Turing's exceptional mathematical abilities were first generally recognized in his college years (1931-1936) at King's College of Cambridge University. His most important mathematical work, "On Computable Numbers," was written in Cambridge in 1936. In this paper Turing answered a question of great significance to mathematical logic--namely, which functions in mathematics can be computed by an entirely mechanical procedure. His answer was phrased in terms of a theoretical machine (today known as the "Turing machine") which could mechanically carry out these computations. Embodied in the Turing machine idea is the concept of the stored program computer.

In 1936 Turing was awarded a Proctor fellowship to visit Princeton University for a year. There he came in contact with Alonzo Church, a professor of mathematics working on problems in logic related to those addressed by Turing in his 1936 paper. He decided to remain at Princeton an additional two years to write a doctoral dissertation under Church's direction on ordinal logics.

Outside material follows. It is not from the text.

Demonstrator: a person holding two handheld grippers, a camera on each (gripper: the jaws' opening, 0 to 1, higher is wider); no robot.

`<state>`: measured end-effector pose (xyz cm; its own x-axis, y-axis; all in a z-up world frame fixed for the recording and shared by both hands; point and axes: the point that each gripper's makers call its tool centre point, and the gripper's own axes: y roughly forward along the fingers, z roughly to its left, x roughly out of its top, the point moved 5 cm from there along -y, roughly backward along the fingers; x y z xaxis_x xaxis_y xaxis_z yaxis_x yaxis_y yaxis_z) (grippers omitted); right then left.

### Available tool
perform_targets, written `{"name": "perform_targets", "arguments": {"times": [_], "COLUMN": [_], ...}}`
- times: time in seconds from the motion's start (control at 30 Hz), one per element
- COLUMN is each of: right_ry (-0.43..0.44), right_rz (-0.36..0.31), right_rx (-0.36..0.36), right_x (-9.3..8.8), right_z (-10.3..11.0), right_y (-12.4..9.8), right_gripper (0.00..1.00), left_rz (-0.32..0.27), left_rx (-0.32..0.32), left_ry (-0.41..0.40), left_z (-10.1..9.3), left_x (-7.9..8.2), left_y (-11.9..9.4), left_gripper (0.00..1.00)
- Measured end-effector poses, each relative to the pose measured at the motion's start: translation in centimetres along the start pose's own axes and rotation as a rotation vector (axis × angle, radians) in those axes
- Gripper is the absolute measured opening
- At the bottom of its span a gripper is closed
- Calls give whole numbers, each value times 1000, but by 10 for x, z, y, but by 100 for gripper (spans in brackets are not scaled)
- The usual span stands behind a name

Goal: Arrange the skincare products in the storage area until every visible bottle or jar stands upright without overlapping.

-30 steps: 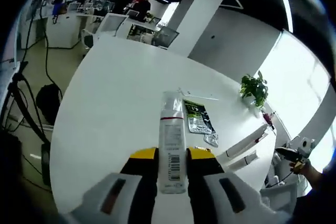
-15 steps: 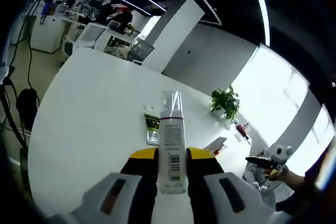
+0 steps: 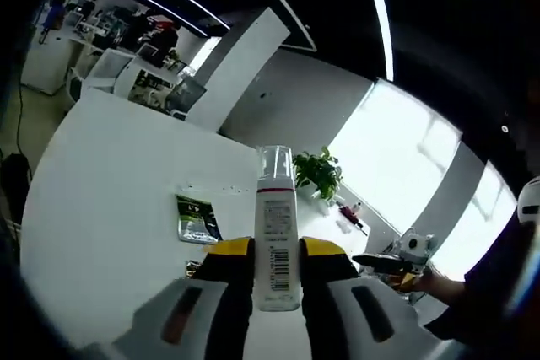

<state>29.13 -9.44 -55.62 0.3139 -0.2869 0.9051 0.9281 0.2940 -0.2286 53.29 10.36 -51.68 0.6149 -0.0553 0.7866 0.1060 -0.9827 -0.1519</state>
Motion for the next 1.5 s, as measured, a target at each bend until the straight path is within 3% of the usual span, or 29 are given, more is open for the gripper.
{"name": "perform_targets", "arguments": {"times": [0.3, 0.43, 0.77, 1.07, 1.4, 1.5], "right_ry": [-15, -27, -25, 15, 69, 70], "right_rz": [-37, -29, -62, -136, -155, -155], "right_rx": [84, 131, 306, 451, 550, 572], "right_x": [16, 24, 52, 80, 97, 104], "right_z": [25, 35, 62, 89, 104, 109], "right_y": [4, 9, 15, 20, 30, 33], "right_gripper": [91, 86, 82, 81, 76, 70], "left_rz": [-43, -40, -47, -69, -86, -86], "left_rx": [-156, -205, -355, -440, -536, -567], "left_ry": [-16, 13, 15, 8, -8, 9], "left_z": [-49, -68, -106, -128, -153, -162], "left_x": [-3, -7, -18, -19, -30, -32], "left_y": [5, 7, 9, 6, 4, 4], "left_gripper": [21, 21, 21, 21, 21, 21]}}
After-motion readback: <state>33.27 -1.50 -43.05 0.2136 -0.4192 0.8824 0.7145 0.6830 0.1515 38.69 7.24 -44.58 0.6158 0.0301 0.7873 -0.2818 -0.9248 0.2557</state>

Soon after Turing's return to England Britain was drawn into World War II. He joined the Government Code and Cypher School in Bletchley Park, located between Oxford and London, where a massive effort was underway to break German codes which had been encyphered by machine. Turing played an important role (still partly classified) in the design of equipment and development of techniques to break these codes.

Work at Bletchley provided Turing with valuable experience in electronics and with special-purpose calculating equipment which served him well after the war. In 1945 he moved to the National Physical Laboratory (NPL) in Teddington, England, to assume responsibilities for designing an electronic computer to be used in government work. Turing drew up plans for the ACE computer, an ambitious stored program computer utilizing vacuum tubes for switching and mercury delay lines for storage. A scaleddown version completed in 1950, known as Pilot ACE, was one of the earliest operating stored program computers. Pilot ACE served many important functions, including aircraft design, for many years.

Meanwhile, dissatisfied with progress on his project at NPL, Turing accepted a position at Manchester University where a large computer, the Mark I, was being built. His position as chief programmer of the Mark I allowed him the opportunity to program the computer to do mathematics, play chess and other games, investigate automatic language translation, and do cryptanalysis. This was probably the first major attempt to use a stored program computer for non-computational activities.

Turing's work on computers influenced the design of early computers built by the English Electric and Bendix companies. However, of more enduring significance were his theoretical contributions to automata theory and artificial intelligence. The 1936 paper and the concept of the Turing machine is the starting point of the modern theory of automata, and Turing anticipated many of the fundamental questions. During and after the war Turing began to investigate and champion the field of artificial intelligence. To his credit are the Turing Test (a test for determining whether a machine can be claimed to be thinking), a series of papers arguing against the most common objections to the possibility of intelligent machinery, and the recognition that scientists should approach the problem of artificial intelligence through the programming of stored program computers rather than through the construction of robots that mimic human actions. Turing also made a number of other contributions to mathematical logic, algebra, statistics, and morphogenesis (the study of biological forms).

Turing died in his home in Manchester, England, of cyanide poisoning. His death, ruled to be suicide by the coroner, may have been the result of a depression caused by chemotherapy. The courts had mandated this treatment as a result of his conviction for public practice of homosexuality, then a criminal offense in Britain.

Further Reading

  • Two biographies of Turing have been written: a short study by his mother, Sara Turing, Alan M. Turing (1959), and a longer study by Andrew Hodges, Alan Turing: The Enigma (1983). Hodges cites references to Turing's published paper and other secondary literature about him.
  • Hodges, Andrew, Alan Turing: the enigma, New York: Simon and Schuster, 1983.